What are the causes, and what can be done about it? There will be a couple of challenging articles on this in the July issue of Modern Believing. Here I focus on the role of economic theory as myth: that is, as narrative about the nature of reality, narrative that tells us what to approve of and what to disapprove of. How does it work and what are the alternatives?

I commented on the Government’s response earlier. From time to time there is a major movement in economic theory which changes the way society operates. The last such change was what we called ‘new right’ economics. Its gurus were Friedman and Hayek. The basic idea was to encourage the ‘free market’ and ‘private’ investment. Taxes should be low. Legislation protecting employees, tenants and the sick should be minimised. As much money as possible should be made available to ‘business’ to maximise its profits and thereby increase ‘the economy’. This in turn would produce a ‘trickle-down effect’ and eventually benefit everyone.

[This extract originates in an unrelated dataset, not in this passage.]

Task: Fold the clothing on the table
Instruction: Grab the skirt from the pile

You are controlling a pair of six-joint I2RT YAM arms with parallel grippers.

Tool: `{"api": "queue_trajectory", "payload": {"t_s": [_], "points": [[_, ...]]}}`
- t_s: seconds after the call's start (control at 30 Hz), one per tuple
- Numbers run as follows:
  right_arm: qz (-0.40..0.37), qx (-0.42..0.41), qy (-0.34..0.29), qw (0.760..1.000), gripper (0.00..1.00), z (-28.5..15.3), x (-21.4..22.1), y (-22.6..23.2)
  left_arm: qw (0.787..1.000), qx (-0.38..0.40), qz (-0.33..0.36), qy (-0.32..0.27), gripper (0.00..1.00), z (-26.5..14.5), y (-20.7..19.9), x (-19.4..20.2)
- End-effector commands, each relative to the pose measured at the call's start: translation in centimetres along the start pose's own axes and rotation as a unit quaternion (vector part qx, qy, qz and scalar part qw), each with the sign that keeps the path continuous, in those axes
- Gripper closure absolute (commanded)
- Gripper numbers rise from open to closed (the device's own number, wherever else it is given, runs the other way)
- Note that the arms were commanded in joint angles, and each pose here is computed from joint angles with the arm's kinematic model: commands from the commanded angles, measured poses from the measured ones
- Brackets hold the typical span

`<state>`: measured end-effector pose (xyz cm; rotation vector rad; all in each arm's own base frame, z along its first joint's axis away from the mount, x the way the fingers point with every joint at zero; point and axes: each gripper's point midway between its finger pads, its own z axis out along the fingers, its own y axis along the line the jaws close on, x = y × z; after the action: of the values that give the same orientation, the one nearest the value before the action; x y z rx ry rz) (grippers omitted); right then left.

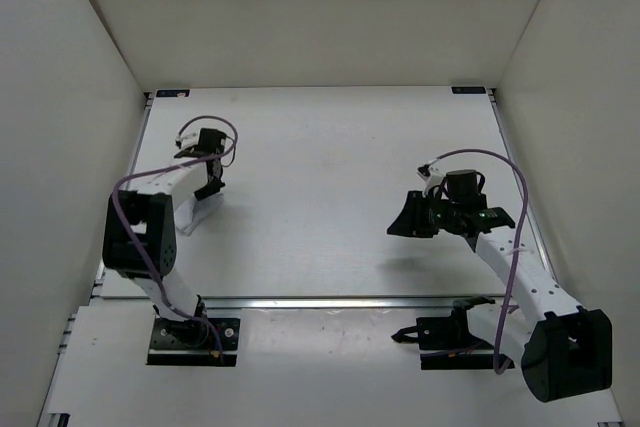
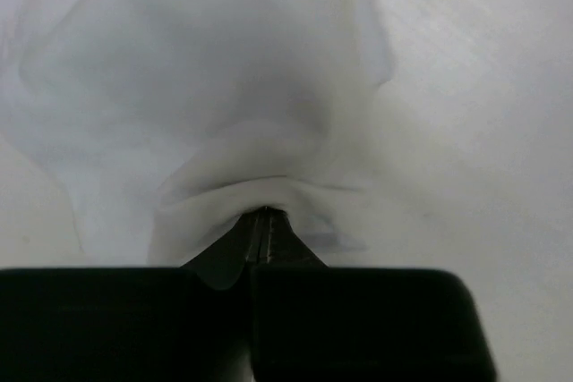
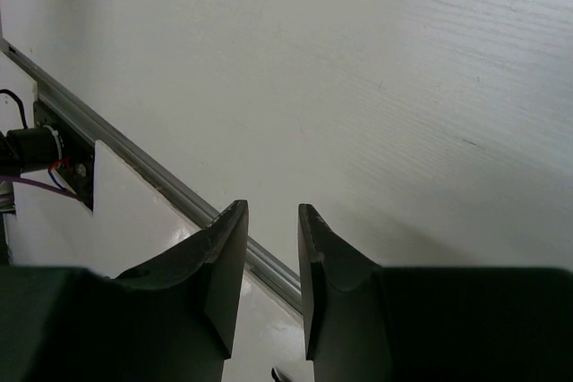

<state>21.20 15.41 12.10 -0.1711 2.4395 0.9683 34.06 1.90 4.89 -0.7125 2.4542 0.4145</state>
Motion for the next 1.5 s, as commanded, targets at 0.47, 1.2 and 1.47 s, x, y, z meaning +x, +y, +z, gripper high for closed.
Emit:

From this point of view the the welfare budget is a massive drain. Huge sums of money are spent on maintaining the unemployed and would be better spent by business, making the economy grow. People who could be helping the economy are being subsidised to do nothing. They need to be pressurised to ‘find work’: pain now is for the sake of jam tomorrow.

There are many problems with this. Pressurising people to apply for jobs is pointless if the jobs are not there. The project of lowering taxes and employee pay and conditions, once accepted as a desirable aim, knows no limits. There is no trickle-down effect and never has been, except in very unusual circumstances.

But suppose it was right. Suppose that, by forcing the vast majority of us to work long hours for very little pay, the country would move into a long-term situation of ever-increasing economic growth. Why would that be a good thing?

It would mean we would produce more and consume more. But we are already producing and consuming so much as to endanger the future of human life.

It would mean there was more wealth in the country as a whole, which could be distributed to benefit everyone. But the country already has far more wealth than it needs to make sure everybody’s needs are met, with plenty to spare. The problem is that it isn’t in the right places. Yet it is precisely the current economic model that forbids any redistribution – because it insists on transferring as much wealth as possible to profit-makers.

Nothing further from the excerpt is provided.